The New Technology Buyer
Given the role that technology now plays in business growth and scale, new buyers are getting involved in decision-making. Business leaders, who own P&L’s, realize that the key to growth and competitive leadership is how they harness the power of technology. These buyers are working closely with information technology (IT) with a primary focus on why and how technology can be used to unlock growth and scale.
This is a demographic as well as a mindset shift, and it’s reflected in the rapidly changing purchasing demographics. In 2021, 59% of technology investments were driven by the need to replace end-of-life technology, while 41% were driven by growth initiatives. This is a huge shift towards growth as the key driver in tech investments and one that is growing rapidly. The rise of the industry cloud and industry platform models is also a reflection of this shift and will only accelerate as buyers look to partner with technology providers to drive growth and co-create value for their businesses and industries.
Selling in a Digital-First World
The market transitions described here should be fantastic news for technology vendors and the related ecosystem, right? Well, they certainly will be, even if we will need to work through some significant cultural and organizational shifts on the vendor side before they fully realize the benefits. Here at Acceleration Economy, we’ve been analyzing the changing nature of sales in a digital-first world. Buyers today are more than 70% of the way through their purchase process before they engage with a sales rep. This means that technology vendors need to be visible, helpful, and top of mind as buyers work through the Why, How, and Who of their purchase process.

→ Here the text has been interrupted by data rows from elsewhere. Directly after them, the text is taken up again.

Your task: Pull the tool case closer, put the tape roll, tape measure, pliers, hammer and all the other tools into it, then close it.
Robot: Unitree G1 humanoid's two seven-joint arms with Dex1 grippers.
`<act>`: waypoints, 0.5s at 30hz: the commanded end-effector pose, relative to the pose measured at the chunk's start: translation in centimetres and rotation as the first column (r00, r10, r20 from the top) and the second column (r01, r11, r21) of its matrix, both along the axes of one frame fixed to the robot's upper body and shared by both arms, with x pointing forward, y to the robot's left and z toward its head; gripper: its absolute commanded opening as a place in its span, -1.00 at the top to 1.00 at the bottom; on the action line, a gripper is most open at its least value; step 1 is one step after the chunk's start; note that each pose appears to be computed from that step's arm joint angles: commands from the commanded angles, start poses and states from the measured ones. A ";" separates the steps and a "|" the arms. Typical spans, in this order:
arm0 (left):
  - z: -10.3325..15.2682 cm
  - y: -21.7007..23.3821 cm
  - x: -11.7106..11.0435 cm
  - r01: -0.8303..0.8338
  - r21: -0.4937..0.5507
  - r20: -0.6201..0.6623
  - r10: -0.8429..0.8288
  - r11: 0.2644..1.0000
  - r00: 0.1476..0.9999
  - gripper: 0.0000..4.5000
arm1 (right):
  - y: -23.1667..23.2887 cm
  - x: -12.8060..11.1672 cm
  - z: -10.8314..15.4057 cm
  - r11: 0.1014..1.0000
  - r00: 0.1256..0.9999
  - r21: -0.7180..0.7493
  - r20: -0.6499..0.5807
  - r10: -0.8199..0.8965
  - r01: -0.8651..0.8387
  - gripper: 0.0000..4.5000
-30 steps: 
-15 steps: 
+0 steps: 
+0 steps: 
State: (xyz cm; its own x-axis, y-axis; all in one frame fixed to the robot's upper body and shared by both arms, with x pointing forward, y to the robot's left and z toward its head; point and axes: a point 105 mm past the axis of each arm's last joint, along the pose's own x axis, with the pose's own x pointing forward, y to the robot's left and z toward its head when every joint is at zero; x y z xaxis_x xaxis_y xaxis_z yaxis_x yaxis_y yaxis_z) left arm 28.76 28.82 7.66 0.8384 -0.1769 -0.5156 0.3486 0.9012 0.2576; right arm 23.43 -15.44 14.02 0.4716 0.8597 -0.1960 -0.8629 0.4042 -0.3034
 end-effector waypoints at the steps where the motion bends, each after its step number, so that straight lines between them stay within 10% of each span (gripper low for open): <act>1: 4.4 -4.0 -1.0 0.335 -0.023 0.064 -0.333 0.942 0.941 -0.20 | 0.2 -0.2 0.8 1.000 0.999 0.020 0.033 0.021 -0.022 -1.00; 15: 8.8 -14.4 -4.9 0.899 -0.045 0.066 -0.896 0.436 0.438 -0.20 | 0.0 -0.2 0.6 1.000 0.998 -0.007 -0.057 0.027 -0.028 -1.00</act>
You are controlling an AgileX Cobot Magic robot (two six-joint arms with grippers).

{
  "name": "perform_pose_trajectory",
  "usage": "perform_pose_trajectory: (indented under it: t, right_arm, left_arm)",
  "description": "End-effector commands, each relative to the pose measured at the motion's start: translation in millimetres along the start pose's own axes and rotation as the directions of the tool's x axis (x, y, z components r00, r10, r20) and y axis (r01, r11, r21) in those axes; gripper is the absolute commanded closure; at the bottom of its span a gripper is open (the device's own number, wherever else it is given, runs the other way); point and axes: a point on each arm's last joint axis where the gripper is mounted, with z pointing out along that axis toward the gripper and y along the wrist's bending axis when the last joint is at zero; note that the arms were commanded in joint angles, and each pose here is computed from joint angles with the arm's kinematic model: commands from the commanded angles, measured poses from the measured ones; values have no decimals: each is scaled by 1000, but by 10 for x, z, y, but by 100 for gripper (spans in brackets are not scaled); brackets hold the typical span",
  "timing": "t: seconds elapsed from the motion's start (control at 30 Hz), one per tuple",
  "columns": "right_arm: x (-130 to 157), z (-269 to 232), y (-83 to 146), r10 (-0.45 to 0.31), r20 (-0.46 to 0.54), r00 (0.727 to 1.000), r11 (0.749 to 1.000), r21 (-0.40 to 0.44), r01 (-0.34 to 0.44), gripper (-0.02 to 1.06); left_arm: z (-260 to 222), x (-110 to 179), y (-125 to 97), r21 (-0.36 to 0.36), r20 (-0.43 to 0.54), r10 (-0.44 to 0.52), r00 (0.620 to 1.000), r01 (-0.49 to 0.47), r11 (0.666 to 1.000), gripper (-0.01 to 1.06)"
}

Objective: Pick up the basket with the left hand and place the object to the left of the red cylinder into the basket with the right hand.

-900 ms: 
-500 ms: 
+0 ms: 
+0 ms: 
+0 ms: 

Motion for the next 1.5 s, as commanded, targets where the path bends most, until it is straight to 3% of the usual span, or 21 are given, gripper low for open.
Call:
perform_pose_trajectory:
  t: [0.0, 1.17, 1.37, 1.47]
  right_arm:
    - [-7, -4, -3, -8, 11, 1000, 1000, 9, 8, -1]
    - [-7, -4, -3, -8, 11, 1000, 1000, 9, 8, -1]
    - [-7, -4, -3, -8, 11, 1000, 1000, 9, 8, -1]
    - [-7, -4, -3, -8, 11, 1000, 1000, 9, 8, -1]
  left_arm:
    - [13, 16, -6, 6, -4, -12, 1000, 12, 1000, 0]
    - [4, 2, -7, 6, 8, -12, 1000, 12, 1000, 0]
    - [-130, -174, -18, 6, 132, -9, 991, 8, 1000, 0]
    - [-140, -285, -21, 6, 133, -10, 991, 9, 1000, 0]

They also need to understand When and How to have sales reps engage with buyers. Whether we want to admit it or not, we have shifted from a sales and marketing world to a marketing and sales world. In this new model, sales still play a critical role, but it’s one of providing customer-centric intelligence and industry and market knowledge that supports a growth-driven purchase process. Not trying to create a purchase process. Simply put, the buyer of technology is in the driver’s seat today, and vendors who aren’t putting customers at the center of their go-to-market strategies will ultimately fail.
Good News, Bad News
The good news is that as Acceleration Economy and Cloud Wars founder and chief content officer Bob Evans regularly notes, “Cloud technologies represent the greatest growth market the world has ever known.” We’re witnessing unprecedented growth rates, scale, and valuation levels for technology vendors. The bad news is history teaches us that market transitions can quickly and irrevocably change the fortunes of companies that fail to understand and adapt to them.
This market transition is tricky for technology providers in more ways than one. Most technology executives are used to dealing with technology transitions, where new technology is introduced by a competitor, and they need to respond. This transition is being driven by customers and as such it requires a deeper understanding and set of responses that many technology companies aren’t yet prepared to deal with. The key, as always, is to stay myopically focused on solving customer needs. And today that starts and ends with helping drive growth.